The webcam also incorporates into Windows so that you can use it as your Windows Hello camera to allow you to sign in quickly and securely using facial recognition each and every time. It worked great for me once I’d set it up — no matter the lighting level on my room.
Sounds perfect right?
Although audio is somewhat an after thought when it comes to video conferencing as most people already have some form or headset/headphones/earbuds or speakers that they use, it is still disappointing that the Dell UltraSharp webcam does not include a microphone of any sort. As I said above, I have multiple speakers/microphones so the lack of audio did not affect me at all and I dare say it will not affect most of you either.
Some reviewers have mentioned issues with video in low lighting but it seemed fine to me but then I’m not a professional video streamer. If you are such a person then I dare say you would have decent studio lighting (or one of the ring lights/diffusers that the influencers love) to allow for any lighting/video issues should they arise. For me though it was just fine — see video above.
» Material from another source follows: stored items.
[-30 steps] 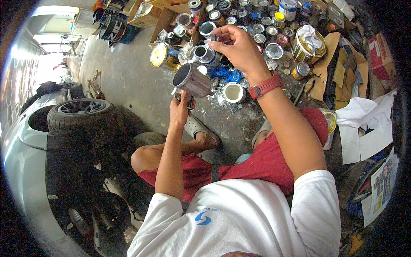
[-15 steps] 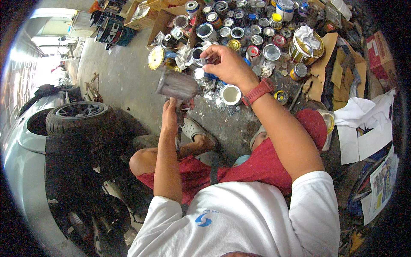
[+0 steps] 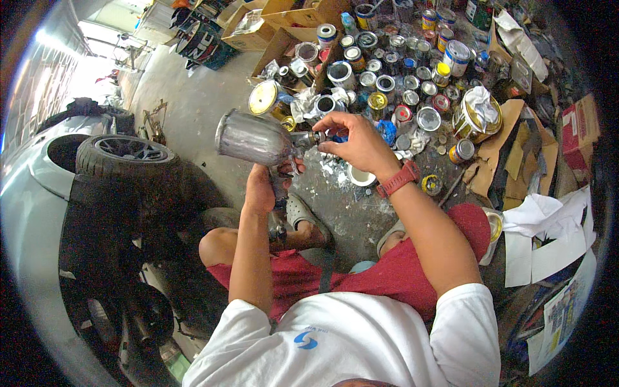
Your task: The person places a white car part on a tire, walks through the garage, then sits on the floor to open paint cans and pour paint into a spray gun. They adjust the spray gun and handle a syringe and a box of primer.
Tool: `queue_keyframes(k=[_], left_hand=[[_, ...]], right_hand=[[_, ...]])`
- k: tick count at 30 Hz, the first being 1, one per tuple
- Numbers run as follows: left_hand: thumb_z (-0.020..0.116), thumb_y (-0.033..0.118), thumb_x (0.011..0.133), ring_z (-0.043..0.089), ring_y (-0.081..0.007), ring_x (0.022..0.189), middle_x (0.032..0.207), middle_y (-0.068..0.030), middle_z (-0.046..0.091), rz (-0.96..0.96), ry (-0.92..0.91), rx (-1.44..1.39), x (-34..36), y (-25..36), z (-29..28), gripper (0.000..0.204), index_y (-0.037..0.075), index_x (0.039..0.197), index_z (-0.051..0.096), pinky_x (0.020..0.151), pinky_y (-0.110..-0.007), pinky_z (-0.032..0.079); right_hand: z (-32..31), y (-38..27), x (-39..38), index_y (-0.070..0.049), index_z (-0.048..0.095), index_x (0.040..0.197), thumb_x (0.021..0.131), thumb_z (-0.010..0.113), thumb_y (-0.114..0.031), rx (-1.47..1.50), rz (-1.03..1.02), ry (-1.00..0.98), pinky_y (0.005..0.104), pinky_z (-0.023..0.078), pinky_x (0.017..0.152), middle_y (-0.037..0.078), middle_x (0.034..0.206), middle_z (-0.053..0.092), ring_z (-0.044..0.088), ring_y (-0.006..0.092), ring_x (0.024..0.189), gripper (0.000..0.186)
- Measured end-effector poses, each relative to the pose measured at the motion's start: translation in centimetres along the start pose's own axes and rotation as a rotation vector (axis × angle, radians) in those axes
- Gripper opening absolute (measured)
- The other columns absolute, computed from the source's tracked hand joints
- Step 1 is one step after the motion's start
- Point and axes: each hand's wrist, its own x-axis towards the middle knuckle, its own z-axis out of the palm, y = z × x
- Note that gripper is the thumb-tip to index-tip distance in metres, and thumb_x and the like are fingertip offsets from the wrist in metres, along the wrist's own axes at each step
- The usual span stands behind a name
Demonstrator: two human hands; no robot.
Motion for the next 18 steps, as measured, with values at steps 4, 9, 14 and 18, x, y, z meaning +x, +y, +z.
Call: queue_keyframes(k=[4, 9, 14, 18], left_hand=[[0.044, 0.053, 0.103, 0.071, -0.0146, 0.094, 0.107, -0.0064, 0.077, -0.017, 0.051, 0.031, -0.2, 0.4, 0.1, 0.052, 0.01, 0.121, 0.067, 0.062, -0.025, 0.042], [0.046, 0.054, 0.101, 0.072, -0.0139, 0.093, 0.105, -0.0051, 0.076, -0.026, 0.027, 0.051, -0.6, 0.9, 0.4, 0.052, 0.012, 0.122, 0.066, 0.062, -0.025, 0.041], [0.047, 0.053, 0.1, 0.072, -0.0137, 0.091, 0.105, -0.0052, 0.076, -0.009, 0.042, 0.116, -0.8, 1.1, 0.7, 0.05, 0.013, 0.124, 0.065, 0.062, -0.024, 0.042], [0.046, 0.052, 0.101, 0.072, -0.0137, 0.09, 0.104, -0.0064, 0.076, 0.019, 0.023, 0.131, -0.9, 1.1, 0.7, 0.05, 0.012, 0.123, 0.065, 0.062, -0.024, 0.043]], right_hand=[[-0.1, -0.7, 0.0, -0.012, 0.079, 0.109, 0.08, 0.087, -0.015, -0.016, -0.022, 0.014, 0.0361, 0.056, 0.087, 0.009, 0.108, 0.077, 0.072, 0.0247, 0.101, 0.031], [-0.1, -1.0, -0.1, -0.009, 0.078, 0.113, 0.081, 0.088, -0.013, -0.135, -0.136, 0.017, 0.0322, 0.056, 0.087, 0.005, 0.103, 0.075, 0.071, 0.0176, 0.092, 0.034], [0.0, -1.1, -0.1, -0.007, 0.075, 0.112, 0.08, 0.088, -0.013, -0.132, -0.115, 0.012, 0.0327, 0.056, 0.087, 0.006, 0.104, 0.076, 0.072, 0.0189, 0.096, 0.035], [0.2, -0.7, -0.2, -0.003, 0.073, 0.109, 0.086, 0.085, -0.019, -0.083, -0.081, -0.01, 0.0333, 0.056, 0.084, 0.008, 0.101, 0.076, 0.073, 0.0175, 0.095, 0.03]])
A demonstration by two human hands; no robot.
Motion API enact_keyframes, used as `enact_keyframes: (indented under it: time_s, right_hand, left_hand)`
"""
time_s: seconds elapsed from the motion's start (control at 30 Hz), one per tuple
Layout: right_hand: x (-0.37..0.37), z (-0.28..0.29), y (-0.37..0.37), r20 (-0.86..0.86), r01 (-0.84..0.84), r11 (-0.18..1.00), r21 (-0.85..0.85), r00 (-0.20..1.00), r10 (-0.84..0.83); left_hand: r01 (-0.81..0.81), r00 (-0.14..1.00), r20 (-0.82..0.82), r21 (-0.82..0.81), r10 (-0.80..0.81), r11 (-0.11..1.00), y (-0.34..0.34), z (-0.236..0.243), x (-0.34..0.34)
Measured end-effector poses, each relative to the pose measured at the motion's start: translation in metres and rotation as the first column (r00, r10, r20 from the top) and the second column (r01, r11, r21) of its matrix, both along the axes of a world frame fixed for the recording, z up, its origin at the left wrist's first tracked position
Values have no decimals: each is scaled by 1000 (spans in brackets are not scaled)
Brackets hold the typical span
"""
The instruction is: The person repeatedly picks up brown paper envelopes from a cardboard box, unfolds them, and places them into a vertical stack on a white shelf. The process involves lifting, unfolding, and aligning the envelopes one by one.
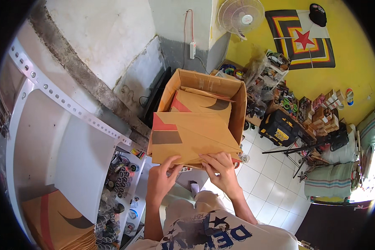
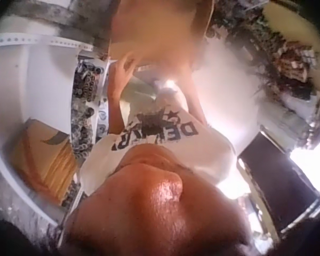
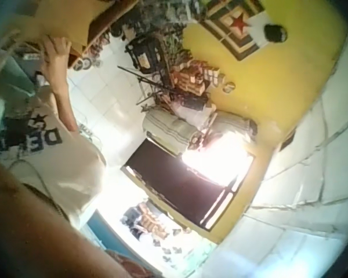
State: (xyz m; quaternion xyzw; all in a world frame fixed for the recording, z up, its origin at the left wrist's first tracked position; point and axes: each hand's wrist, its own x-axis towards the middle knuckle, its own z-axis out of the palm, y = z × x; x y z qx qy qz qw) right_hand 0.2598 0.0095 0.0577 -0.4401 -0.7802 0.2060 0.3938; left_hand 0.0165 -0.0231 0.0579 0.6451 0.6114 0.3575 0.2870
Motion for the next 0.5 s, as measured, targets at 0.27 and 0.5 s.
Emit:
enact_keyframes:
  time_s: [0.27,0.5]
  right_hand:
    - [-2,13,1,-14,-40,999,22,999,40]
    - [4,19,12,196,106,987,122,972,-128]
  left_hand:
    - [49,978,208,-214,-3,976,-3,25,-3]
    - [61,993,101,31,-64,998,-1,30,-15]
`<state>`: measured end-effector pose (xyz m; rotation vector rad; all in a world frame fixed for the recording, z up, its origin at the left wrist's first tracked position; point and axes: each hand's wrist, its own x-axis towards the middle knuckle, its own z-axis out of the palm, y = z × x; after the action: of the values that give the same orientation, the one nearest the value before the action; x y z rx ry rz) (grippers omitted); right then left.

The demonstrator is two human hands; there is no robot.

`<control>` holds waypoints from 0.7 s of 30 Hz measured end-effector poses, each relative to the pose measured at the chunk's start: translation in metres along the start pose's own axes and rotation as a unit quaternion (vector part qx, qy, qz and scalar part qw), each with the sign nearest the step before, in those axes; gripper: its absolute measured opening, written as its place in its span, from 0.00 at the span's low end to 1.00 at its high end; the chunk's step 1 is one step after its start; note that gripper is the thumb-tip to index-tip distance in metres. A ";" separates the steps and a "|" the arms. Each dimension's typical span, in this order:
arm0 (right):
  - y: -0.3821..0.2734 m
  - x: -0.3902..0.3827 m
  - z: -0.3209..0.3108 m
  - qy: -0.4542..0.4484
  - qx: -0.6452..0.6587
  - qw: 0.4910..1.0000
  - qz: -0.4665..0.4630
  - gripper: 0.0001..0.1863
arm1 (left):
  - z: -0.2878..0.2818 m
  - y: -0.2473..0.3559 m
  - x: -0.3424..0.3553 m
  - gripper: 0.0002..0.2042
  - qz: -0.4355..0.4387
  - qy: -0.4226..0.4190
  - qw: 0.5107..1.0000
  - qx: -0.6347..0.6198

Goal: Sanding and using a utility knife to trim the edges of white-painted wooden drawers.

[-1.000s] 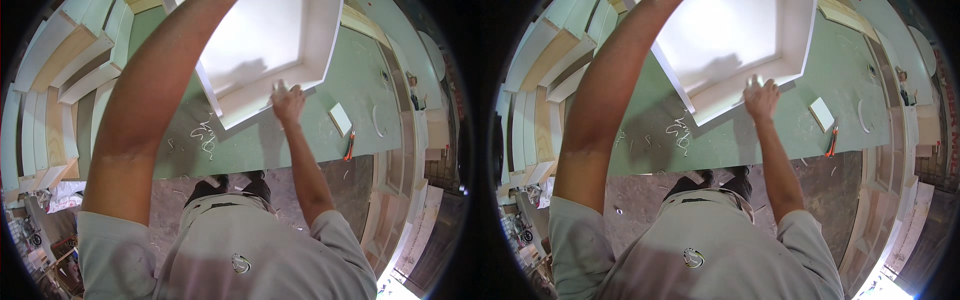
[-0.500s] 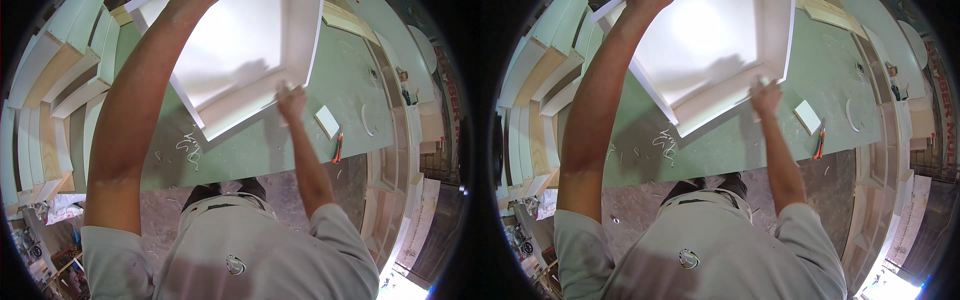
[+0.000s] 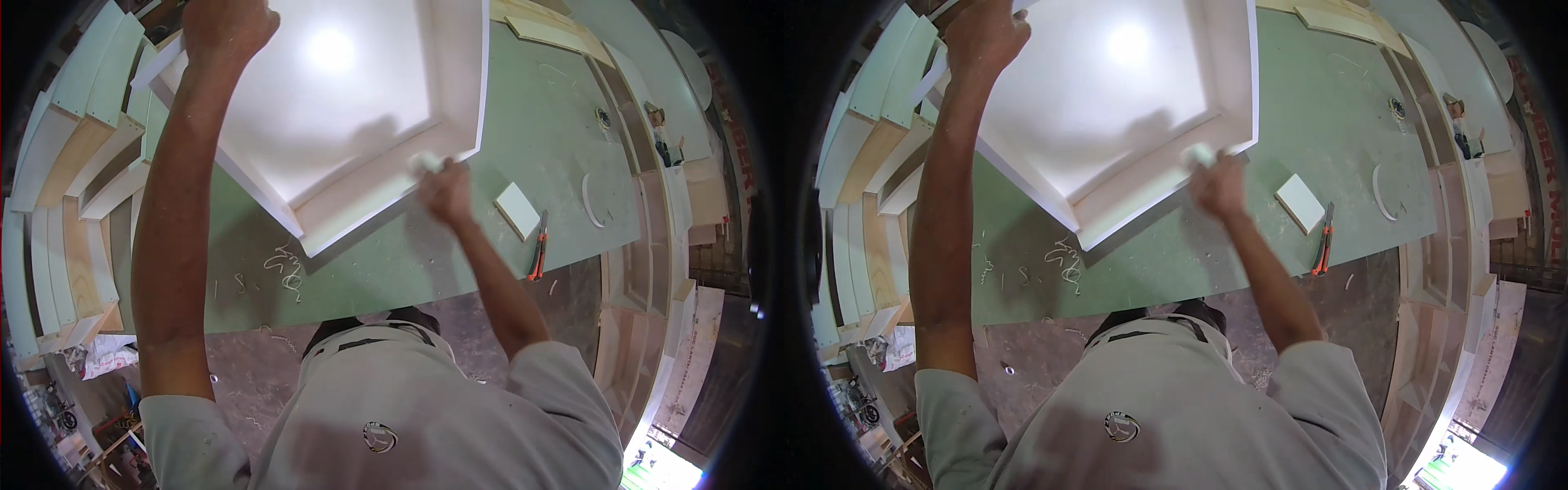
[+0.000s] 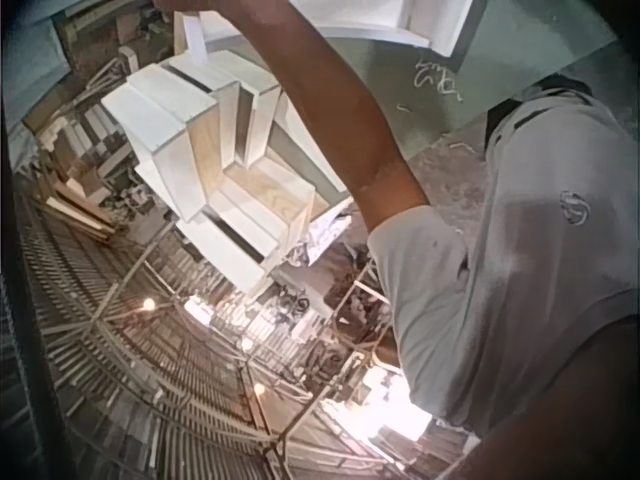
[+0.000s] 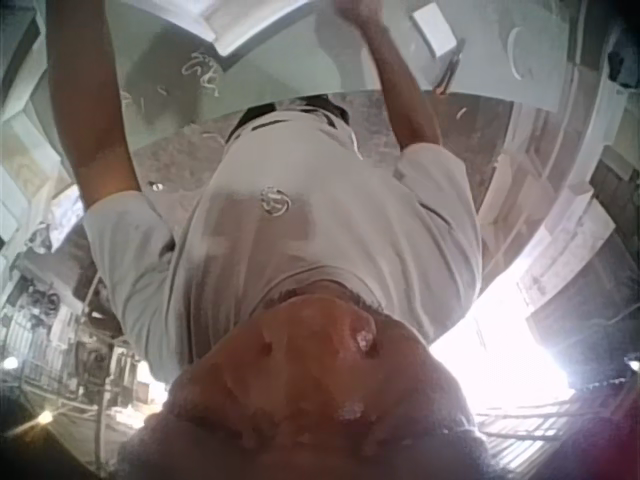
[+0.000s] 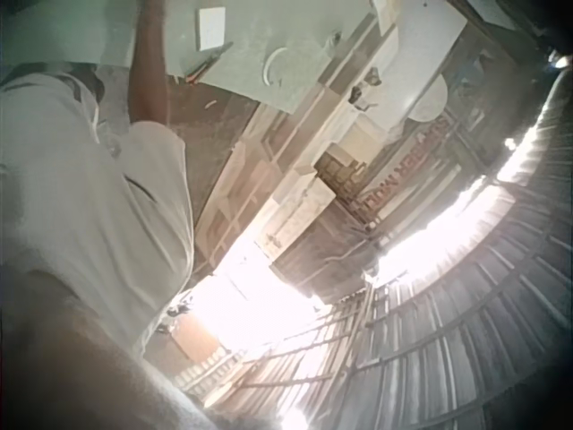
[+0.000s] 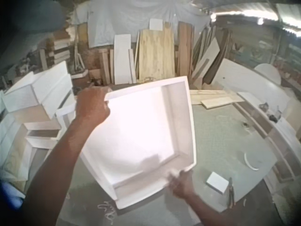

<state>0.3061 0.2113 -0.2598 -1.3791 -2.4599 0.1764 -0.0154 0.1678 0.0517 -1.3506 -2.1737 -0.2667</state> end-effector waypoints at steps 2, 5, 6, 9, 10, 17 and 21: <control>-0.043 -0.029 -0.019 -0.060 0.100 0.981 -0.152 0.23 | -0.002 -0.009 -0.004 0.15 -0.005 -0.002 1.000 0.005; 0.042 0.012 -0.006 0.054 0.024 0.988 -0.143 0.23 | -0.010 0.008 0.001 0.16 0.008 0.006 1.000 -0.015; 0.051 0.026 -0.025 0.037 0.025 0.996 -0.083 0.23 | -0.011 0.008 0.002 0.18 -0.008 -0.028 0.999 -0.020; 0.061 0.023 -0.016 0.036 0.011 0.995 -0.090 0.23 | 0.011 -0.009 0.016 0.19 -0.008 -0.051 0.999 0.012; 0.049 0.013 -0.006 -0.002 0.043 0.992 -0.122 0.25 | 0.022 -0.019 0.020 0.19 0.004 -0.044 0.998 0.050; 0.054 0.042 -0.035 -0.009 0.001 1.000 -0.026 0.24 | 0.027 -0.026 0.017 0.20 0.024 -0.023 0.999 0.022; 0.028 0.023 -0.027 -0.018 0.001 0.999 -0.039 0.26 | 0.024 -0.021 0.011 0.20 0.005 -0.016 0.999 0.040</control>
<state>0.3271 0.2441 -0.2366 -1.2862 -2.5372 0.1863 -0.0458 0.1768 0.0402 -1.3303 -2.1788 -0.1531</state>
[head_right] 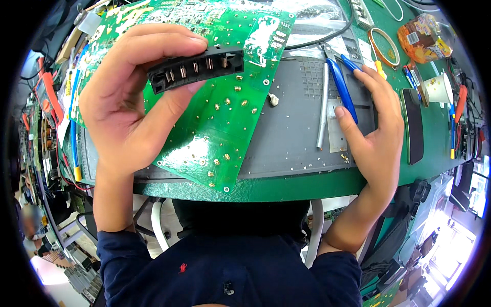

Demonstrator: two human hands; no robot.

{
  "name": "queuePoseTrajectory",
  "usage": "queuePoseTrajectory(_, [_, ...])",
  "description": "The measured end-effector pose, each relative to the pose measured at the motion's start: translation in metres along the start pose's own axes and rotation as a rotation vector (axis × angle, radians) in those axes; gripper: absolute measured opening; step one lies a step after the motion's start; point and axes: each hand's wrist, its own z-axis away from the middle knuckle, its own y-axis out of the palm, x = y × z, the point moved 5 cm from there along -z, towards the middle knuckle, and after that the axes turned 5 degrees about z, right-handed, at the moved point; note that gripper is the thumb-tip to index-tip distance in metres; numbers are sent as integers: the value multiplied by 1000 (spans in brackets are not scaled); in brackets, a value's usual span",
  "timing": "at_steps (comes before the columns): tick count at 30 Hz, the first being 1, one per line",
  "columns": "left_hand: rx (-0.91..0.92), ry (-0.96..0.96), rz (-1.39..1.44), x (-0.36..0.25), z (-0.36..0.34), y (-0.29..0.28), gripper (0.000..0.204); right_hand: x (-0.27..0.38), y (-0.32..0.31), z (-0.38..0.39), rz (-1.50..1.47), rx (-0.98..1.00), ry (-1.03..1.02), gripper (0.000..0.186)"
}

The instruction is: The person uses a screwdriver and wire cutters to manipulate and disassemble small electronic components on a workbench.

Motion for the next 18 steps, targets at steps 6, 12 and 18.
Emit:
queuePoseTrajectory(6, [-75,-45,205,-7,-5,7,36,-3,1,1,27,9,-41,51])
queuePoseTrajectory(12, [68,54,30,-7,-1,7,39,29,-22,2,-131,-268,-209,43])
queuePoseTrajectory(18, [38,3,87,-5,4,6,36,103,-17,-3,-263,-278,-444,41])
I’ve had some people ask me about using these webcams as a video conferencing tool on an Android TV. Unfortunately, the software that controls all the features is Windows only so even if you can get it working with your Android TV it won’t be fully functional. I managed to hook it up to my Nvidia Shield and it sort of worked although the camera kept dropping in and out of being recognised by the system — and the resolution was terrible. I have a 4K TV but my Shield is not a 4K Shield so there was a lot of scaling issues there, but it was very pixelated nonetheless. I’d say for now, not for general consumption with Android in general.
Should you buy it?
4K webcams are incredibly cheap and let’s be honest, most people do not need a 4K webcam for basic video conferencing. For me though I record a lot of my lectures for online access the 4K adds yet more detail to my already amazing lectures (zzzzzzzzzzzzzzz). If you are serious about your streaming — whether it be video conferencing or recording yourself for other purposes, then I can highly recommend the Dell UltraSharp webcam.
The AI Auto-framing is fantastic and works well, although I would prefer it to work a bit faster — maybe with the next iteration of software. The HDR also allows for decent pictures and light in nearly all lighting conditions — keep in mind though that the HDR and 4K combined mean that every single imperfection in your skin/hair will be displayed in that ultra-high definition!
The Dell UltraSharp Webcam (WB7022) is not cheap though but if you are serious about this online conferencing thing it is worth the outlay (especially if your company is paying and not you). It is available in Australia starting at $379, and New Zealand starting at $424.